Meta-regression suggested a significant positive association between changes in overall ADHD severity and methylphenidate dosage (k = 11, slope = 1.334, p < 0.001) with no significant associations between changes in overall ADHD severity and mean age (p = 0.366), female proportion (p = 0.112), mean IQ (p = 0.119), or treatment duration (p = 0.465).

Secondary outcomes: treatment effect on ADHD symptoms as assessed by changes in subscales of different dimensions of CTRS

Secondary outcome: conduct problem severity as assessed by CTRS-conduct

When focusing on the five studies14,15,17,18,31 with eight datasets evaluating changes in CTRS-conduct, the meta-analysis showed that the subjects receiving methylphenidate had better improvements in CTRS-conduct severity than those receiving placebo (k = 8, Hedges’ g = 0.853, 95% CI = 0.516 to 1.189, p < 0.001; MDs = 0.816) (Fig. 3(a)) without significant heterogeneity (Q value = 12.089, df = 7, I2 = 42.098%, p = 0.098) or publication bias via inspection of the funnel plot (Fig. 4(a)).

Figure 3
figure 3

Forest plot of secondary outcomes of the current meta-analysis, demonstrating significant improvements in (a) CTRS-conduct subscales (Hedges’ g = 0.853, 95% CI = 0.516 to 1.189, p < 0.001), (b) CTRS-hyperactive subscales (Hedges’ g = 1.068, 95% CI = 0.741 to 1.395, p < 0.001), (c) CTRS-inattention subscales (Hedges’ g = 0.834, 95% CI = 0.587 to 1.080, p < 0.001), and (d) CPT scores (Hedges’ g = 0.558, 95% CI = 0.214 to 0.902, p = 0.001) after methylphenidate treatment compared to the placebo groups. Abbreviations: ADHD: Attention deficit hyperactivity disorder; AE: adverse event; CI: confidence interval; CPT: continuous performance test; CTRS: Conners’ Teacher Rating Scale; MA: meta-analysis.

Figure 4
figure 4

Funnel plots of standard error for (a) Conners’ Teacher Rating Scale (CTRS)-conduct, (b) CTRS-hyperactivity, (c) CTRS-inattention, and (d) continuous performance test (CPT) by Hedges’ g; (e) drop-out rate, and (f) rate of treatment discontinuation due to adverse events by log odds ratio.

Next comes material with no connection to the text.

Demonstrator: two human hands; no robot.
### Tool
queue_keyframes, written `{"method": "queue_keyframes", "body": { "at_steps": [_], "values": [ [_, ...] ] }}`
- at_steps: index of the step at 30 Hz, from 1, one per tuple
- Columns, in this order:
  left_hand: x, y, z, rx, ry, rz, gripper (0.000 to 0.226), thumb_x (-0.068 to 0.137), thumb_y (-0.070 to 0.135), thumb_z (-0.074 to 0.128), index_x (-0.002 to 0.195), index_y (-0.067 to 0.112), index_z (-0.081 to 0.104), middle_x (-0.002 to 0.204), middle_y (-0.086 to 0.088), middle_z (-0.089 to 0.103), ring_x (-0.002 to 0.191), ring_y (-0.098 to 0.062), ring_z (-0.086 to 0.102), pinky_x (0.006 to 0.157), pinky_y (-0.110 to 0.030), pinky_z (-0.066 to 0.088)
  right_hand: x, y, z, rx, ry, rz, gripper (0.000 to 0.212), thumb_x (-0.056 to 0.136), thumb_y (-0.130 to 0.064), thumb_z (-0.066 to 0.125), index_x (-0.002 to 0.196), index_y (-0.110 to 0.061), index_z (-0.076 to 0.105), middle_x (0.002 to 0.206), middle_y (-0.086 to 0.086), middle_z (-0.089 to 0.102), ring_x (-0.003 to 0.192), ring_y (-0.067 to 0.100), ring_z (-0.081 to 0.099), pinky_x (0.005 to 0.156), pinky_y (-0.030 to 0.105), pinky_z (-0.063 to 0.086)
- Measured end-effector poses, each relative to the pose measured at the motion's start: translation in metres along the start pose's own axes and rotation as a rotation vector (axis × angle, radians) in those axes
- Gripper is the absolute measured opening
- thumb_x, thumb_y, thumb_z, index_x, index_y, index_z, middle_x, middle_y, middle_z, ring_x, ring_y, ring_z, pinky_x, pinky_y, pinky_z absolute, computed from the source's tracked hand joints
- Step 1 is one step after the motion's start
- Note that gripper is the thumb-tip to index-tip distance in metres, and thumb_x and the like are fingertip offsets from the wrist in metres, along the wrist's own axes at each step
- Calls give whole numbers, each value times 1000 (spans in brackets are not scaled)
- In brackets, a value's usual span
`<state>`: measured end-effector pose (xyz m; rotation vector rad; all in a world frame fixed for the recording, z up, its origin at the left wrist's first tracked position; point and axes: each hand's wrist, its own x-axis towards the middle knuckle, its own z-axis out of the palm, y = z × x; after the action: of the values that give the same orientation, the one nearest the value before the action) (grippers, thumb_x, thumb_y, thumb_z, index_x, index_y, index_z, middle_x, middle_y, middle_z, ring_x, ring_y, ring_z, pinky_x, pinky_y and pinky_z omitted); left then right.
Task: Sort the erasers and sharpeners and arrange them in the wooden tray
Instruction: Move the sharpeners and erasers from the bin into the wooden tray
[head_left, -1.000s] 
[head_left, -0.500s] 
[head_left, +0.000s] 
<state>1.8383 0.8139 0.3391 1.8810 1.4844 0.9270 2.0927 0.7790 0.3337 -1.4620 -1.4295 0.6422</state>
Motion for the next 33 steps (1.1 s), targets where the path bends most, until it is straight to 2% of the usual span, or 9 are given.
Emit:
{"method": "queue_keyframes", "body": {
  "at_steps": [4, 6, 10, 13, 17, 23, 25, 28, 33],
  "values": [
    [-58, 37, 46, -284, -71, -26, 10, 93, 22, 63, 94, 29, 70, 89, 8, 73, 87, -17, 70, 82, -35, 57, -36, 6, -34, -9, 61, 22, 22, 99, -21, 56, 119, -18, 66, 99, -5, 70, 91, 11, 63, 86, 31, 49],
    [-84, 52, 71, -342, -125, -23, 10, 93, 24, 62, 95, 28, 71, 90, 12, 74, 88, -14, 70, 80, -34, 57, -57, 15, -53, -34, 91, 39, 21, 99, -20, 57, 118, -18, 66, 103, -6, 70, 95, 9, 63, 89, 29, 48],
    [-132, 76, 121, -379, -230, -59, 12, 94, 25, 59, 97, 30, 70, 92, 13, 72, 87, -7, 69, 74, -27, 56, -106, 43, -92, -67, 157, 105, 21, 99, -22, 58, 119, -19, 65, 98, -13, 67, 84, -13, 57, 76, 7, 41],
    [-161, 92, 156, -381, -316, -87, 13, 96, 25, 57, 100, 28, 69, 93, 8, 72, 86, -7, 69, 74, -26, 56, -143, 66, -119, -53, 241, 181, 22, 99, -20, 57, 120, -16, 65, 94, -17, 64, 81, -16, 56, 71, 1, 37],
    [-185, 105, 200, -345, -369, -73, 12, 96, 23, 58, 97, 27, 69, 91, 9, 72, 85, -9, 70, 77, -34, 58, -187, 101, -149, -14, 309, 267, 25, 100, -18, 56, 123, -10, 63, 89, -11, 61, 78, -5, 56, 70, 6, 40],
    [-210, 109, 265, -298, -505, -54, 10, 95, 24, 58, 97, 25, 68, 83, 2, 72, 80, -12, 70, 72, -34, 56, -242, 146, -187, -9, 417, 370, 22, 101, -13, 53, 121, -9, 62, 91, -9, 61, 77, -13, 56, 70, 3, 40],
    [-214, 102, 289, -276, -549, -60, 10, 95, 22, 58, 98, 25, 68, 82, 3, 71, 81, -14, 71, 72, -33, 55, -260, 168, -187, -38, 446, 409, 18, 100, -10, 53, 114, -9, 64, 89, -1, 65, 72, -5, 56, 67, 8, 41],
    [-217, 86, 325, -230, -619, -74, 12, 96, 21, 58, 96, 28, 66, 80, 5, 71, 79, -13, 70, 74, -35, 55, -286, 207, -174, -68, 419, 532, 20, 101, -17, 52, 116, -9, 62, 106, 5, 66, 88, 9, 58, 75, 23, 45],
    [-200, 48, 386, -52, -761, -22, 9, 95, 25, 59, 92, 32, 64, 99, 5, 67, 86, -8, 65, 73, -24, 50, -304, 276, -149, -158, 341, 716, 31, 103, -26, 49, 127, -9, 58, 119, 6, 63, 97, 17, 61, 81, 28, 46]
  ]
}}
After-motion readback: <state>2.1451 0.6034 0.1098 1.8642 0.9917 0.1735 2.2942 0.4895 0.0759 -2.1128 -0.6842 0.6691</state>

Secondary outcome: hyperactive severity as assessed by CTRS-hyperactive

An investigation into the six studies4,14,15,17,18,31 with nine datasets evaluating changes in CTRS-hyperactive demonstrated that the subjects receiving methylphenidate had better improvements in CTRS-hyperactive severity compared to those receiving placebo (k = 9, Hedges’ g = 1.068, 95% CI = 0.741 to 1.395, p < 0.001; MDs = 1.976) (Fig. 3(b)) with significant heterogeneity (Q value = 16.687, df = 8, I2 = 52.058%, p = 0.034) and significant publication bias via inspection of the funnel plot (Fig. 4(b)). The adjusted ESs by Duval and Tweedie’s trim and fill test remained statistically significant (adjusted Hedges’ g = 0.694, 95% CI = 0.348 to 1.041).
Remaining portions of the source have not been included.